NAME SYNOPSIS DESCRIPTION SEE ALSO BUGS CONFORMING TO LIST OF FUNCTIONS


NAME

stdio - standard input/output library functions

SYNOPSIS

#include

FILE *stdin; FILE *stdout; FILE *stderr;

DESCRIPTION

The standard I/O library provides a simple and efficient buffered stream I/O interface. Input and output is mapped into logical data streams and the physical I/O characteristics are concealed. The functions and macros are listed below; more information is available from the individual man pages.

A stream is associated with an external file (which may be a physical device) by opening a file, which may involve creating a new file. Creating an existing file causes its former contents to be discarded. If a file can support positioning requests (such as a disk file, as opposed to a terminal) then a file position indicator associated with the stream is positioned at the start of the file (byte zero), unless the file is opened with append mode. If append mode is used, the position indicator will be placed the end-of-file. The position indicator is maintained by subsequent reads, writes and positioning requests. All input occurs as if the characters were read by successive calls to the fgetc(3) function; all output takes place as if all characters were read by successive calls to the fputc(3) function.

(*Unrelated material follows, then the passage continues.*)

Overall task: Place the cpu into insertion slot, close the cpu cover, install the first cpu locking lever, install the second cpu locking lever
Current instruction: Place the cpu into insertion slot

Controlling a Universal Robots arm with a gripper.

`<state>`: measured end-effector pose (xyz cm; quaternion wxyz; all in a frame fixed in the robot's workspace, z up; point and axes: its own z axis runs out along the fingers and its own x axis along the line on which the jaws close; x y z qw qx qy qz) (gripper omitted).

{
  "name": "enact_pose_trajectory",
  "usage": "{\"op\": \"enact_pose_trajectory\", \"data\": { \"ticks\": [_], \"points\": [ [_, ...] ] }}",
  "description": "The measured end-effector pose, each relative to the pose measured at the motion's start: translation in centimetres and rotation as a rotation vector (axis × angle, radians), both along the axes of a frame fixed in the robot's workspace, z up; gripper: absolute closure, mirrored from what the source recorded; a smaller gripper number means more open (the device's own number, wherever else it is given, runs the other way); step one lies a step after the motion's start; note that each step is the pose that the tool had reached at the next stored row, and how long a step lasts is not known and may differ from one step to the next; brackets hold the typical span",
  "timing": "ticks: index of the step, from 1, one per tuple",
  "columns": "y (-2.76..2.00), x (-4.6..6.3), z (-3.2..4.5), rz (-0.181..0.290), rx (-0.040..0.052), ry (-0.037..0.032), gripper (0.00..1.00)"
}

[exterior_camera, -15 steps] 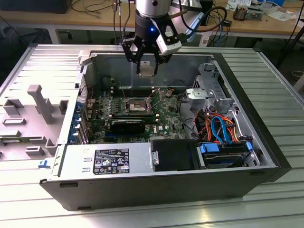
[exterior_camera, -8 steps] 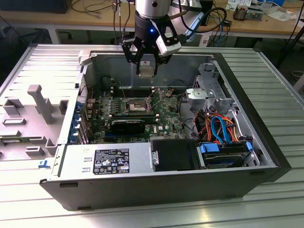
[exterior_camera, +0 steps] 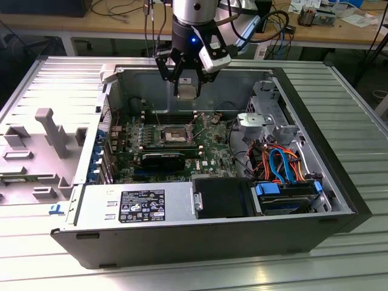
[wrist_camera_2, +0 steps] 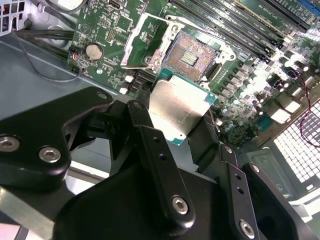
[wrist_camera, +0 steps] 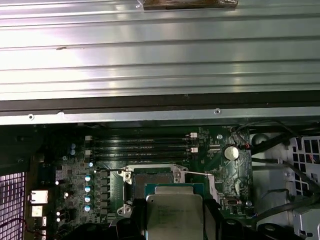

A file is disassociated from a stream by closing the file. Output streams are flushed (any unwritten buffer contents are transferred to the host environment) before the stream is disassociated from the file. The value of a pointer to a FILE object is indeterminate after a file is closed (garbage).

A file may be subsequently reopened, by the same or another program execution, and its contents reclaimed or modified (if it can be repositioned at the start). If the main function returns to its original caller, or the exit(3) function is called, all open files are closed (hence all output streams are flushed) before program termination. Other methods of program termination, such as abort(3) do not bother about closing files properly.

At program startup, three text streams are predefined and need not be opened explicitly -- standard input (for reading conventional input), -- standard output (for writing conventional input), and standard error (for writing diagnostic output). These streams are abbreviated stdin,stdout and stderr. When opened, the standard error stream is not fully buffered; the standard input and output streams are fully buffered if and only if the streams do not to refer to an interactive device.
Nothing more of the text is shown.